To get a sense of the effect that sample size has on our distribution, let’s build up two more sampling distributions: one based on a sample size of 10 and another based on a sample size of 100 by running the code below.
sample_means10 <- rep(NA, 5000)
sample_means100 <- rep(NA, 5000)
for(i in 1:5000){
samp <- sample(area, 10)
sample_means10[i] <- mean(samp)
samp <- sample(area, 100)
sample_means100[i] <- mean(samp)
}
par(mfrow=c(3,1))
hist(sample_means10, main="Samples of Size 10", xlim=c(1000, 2400), xlab="Means", freq = F)
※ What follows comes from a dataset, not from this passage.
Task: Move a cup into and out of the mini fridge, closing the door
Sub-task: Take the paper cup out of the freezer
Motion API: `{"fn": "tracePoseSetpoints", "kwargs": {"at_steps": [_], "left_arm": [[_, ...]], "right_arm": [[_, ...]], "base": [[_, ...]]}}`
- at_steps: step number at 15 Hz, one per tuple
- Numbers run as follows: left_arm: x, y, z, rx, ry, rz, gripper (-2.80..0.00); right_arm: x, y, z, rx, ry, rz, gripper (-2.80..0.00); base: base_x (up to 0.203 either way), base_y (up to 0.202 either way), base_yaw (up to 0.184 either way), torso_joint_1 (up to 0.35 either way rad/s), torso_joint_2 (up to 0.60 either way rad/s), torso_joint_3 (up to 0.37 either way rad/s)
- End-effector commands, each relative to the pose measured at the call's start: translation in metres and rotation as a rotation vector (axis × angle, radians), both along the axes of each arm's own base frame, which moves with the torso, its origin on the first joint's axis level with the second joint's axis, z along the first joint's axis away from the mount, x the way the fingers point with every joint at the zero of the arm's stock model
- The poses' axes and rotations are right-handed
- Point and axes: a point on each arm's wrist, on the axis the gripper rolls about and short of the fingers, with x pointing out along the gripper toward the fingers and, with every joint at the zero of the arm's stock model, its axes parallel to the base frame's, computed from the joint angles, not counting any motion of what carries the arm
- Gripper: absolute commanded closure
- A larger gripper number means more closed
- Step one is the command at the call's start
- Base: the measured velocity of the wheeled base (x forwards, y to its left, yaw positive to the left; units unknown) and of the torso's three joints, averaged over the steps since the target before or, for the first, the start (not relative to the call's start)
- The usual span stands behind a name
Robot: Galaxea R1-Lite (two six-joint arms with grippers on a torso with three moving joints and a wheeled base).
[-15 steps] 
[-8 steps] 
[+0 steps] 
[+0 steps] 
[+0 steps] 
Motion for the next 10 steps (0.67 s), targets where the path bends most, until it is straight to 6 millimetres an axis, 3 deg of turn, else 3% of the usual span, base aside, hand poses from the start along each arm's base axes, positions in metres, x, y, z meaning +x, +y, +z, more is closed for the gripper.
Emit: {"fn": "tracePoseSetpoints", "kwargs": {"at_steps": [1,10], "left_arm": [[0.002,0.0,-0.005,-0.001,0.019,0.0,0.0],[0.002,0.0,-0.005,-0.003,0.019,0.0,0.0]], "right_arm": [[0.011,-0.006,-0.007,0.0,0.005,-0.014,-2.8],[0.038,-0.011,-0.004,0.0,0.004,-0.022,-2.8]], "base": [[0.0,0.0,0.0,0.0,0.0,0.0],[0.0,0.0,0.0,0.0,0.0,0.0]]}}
hist(sample_means50, main="Samples of Size 50", xlim=c(1000, 2400), xlab="Means", freq = F)
hist(sample_means100, main="Samples of Size 100", xlim=c(1000, 2400), xlab="Means", freq = F)
So far, we have only focused on estimating the mean living area in homes in Ames. Now you’ll try to estimate the mean home price.
Take a random sample of size 50 from price
. Using
this sample, what is your best point estimate of the population
mean?
Since you have access to the population, simulate the sampling
distribution for price
by taking 5000 samples from the
population of size 50 and computing 5000 sample means. Use the code we
ran for area
to get started.
Make a histogram of the data, then describe the shape of this sampling distribution. Based on this sampling distribution, what would you guess the mean home price of the population to be? Finally, calculate and report the actual population mean by finding the mean of the price variable.